爆発的にふくれあがるエネルギーはとどまる事を知らず、あたり一面を飲み込む勢いで広がり続けていた。封印状態であるとはいえ、ジュエルシードにはすさまじいエネルギーが蓄積されている。それこそ、数を集めてエネルギーを解放すれば、次元断層を引き起こしてしまうくらいに。
本来ならなるべく衝撃を与えずに捕獲するのだが、今回はお互いのデバイスが直接刺激を与える事で、ただでさえ不安定なエネルギーが解放状態となり、制御不能の暴走状態となってしまったのだった。
「名雪、しっかりしてよ名雪っ!」
「うにゃあぁあぁぁぁ……」
弾き飛ばされたときに当たりどころが悪かったのか、名雪は意識を失って目をまわしていた。
そうこうしているうちに、ジュエルシードの臨界が迫っている。いくらここが結界によって区切られた空間であるとはいえ、あれほどのエネルギーが暴走したら、自分達も含めて他もただでは済まないだろう。
マコトの魔力であのエネルギーを抑え込む事は出来ないし、損壊したブルーディスティニーを使うわけにもいかない。

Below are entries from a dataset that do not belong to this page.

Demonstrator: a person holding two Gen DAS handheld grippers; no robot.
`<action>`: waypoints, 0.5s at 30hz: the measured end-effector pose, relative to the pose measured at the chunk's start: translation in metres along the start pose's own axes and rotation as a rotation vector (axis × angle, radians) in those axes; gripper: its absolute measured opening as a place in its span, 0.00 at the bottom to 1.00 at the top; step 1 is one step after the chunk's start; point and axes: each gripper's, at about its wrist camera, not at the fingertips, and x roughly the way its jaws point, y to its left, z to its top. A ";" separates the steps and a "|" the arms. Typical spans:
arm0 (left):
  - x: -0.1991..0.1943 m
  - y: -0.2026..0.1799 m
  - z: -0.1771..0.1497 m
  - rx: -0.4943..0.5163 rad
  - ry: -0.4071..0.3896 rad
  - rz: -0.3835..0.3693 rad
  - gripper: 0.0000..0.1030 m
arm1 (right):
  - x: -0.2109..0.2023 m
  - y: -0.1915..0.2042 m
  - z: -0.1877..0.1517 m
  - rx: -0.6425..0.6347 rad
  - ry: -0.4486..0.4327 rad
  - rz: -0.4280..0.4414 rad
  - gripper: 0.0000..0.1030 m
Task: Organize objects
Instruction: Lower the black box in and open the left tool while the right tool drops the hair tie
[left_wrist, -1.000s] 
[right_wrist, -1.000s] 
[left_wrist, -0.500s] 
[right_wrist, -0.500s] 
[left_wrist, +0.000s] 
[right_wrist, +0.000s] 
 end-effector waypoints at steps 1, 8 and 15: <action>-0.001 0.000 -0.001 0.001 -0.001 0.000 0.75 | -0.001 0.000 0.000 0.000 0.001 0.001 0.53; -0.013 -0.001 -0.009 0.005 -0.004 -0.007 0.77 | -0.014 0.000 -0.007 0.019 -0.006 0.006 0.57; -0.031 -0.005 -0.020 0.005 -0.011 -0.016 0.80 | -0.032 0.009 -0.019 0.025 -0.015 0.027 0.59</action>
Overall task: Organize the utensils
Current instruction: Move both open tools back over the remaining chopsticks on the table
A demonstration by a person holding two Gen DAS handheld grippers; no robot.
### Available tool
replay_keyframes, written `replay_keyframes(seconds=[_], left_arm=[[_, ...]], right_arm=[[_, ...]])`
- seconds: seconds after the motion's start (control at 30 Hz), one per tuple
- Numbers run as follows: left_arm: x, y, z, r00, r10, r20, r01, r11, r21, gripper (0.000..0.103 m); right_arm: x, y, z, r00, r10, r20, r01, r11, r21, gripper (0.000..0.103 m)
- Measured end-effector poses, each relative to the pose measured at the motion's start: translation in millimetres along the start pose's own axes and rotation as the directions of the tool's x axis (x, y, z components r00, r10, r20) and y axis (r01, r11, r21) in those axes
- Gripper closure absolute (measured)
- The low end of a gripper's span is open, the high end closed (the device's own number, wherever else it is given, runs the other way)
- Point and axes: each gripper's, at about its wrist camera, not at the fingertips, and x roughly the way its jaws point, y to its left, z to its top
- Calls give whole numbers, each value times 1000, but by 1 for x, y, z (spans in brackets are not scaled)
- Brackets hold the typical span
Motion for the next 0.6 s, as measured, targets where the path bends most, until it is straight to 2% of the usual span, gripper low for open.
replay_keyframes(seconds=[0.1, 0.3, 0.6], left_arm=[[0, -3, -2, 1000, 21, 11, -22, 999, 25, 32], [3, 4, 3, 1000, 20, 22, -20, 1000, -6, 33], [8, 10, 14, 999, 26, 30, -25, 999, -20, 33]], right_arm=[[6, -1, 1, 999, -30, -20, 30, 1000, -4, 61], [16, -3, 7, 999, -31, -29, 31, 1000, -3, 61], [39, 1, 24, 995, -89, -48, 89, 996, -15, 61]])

もはや絶体絶命のピンチとなったまさにその時、ジュエルシードの前に立った香里はマコトの予想もつかない方法で暴走を止めにかかった。
「あう〜っ! あんたなにやってんのよぅっ!」
「こうでもしないといけないのよ……」
なんと香里は損壊したシュトゥルムテュランは元の手袋状のアイテムに戻し、直接自分の手で暴走を止めようとしていたのだった。
「お願い、止まって……」
すさまじいエネルギーが香里の手の中で暴れまわる。しかし、ここで暴走を止めないと大惨事は免れない。
「止まれ……止まれ……」
両膝をついて両手を組み、まるで祈るかのような姿勢で香里は必死に暴走を抑え込む。
「だめぇっ! 危ないわよぅっ!」
「止まれ……止まれ……」
マコトの忠告に耳も貸さず、香里はただ一心に祈りを込めていた。ジュエルシードが願いを叶えるアイテムであるというのなら、暴走を止めたいという香里の想いにも応えてくれるはずだ。
それを信じて香里はさらに力を込めるが暴走の勢いは収まらず、いつしか香里の両掌からは鮮血があふれ出した。
「止まれ……止まれ……止まれっ!」
それでも香里は、一心に力を込める。やがてジュエルシードは光を失い、暴走の危機を回避した事で香里は大きく肩で息をついた。
そして、ゆっくりと立ち上がった香里ではあるが、相当な魔力を消費したためかその足元はふらついており、今ならマコトの力でも倒せそうなくらい消耗していた。
ジュエルシードの確保が目的といった香里の行動に偽りはなかった。その行動に圧倒されたマコトは、去りゆく香里の後ろ姿をただ呆然と見送っていた。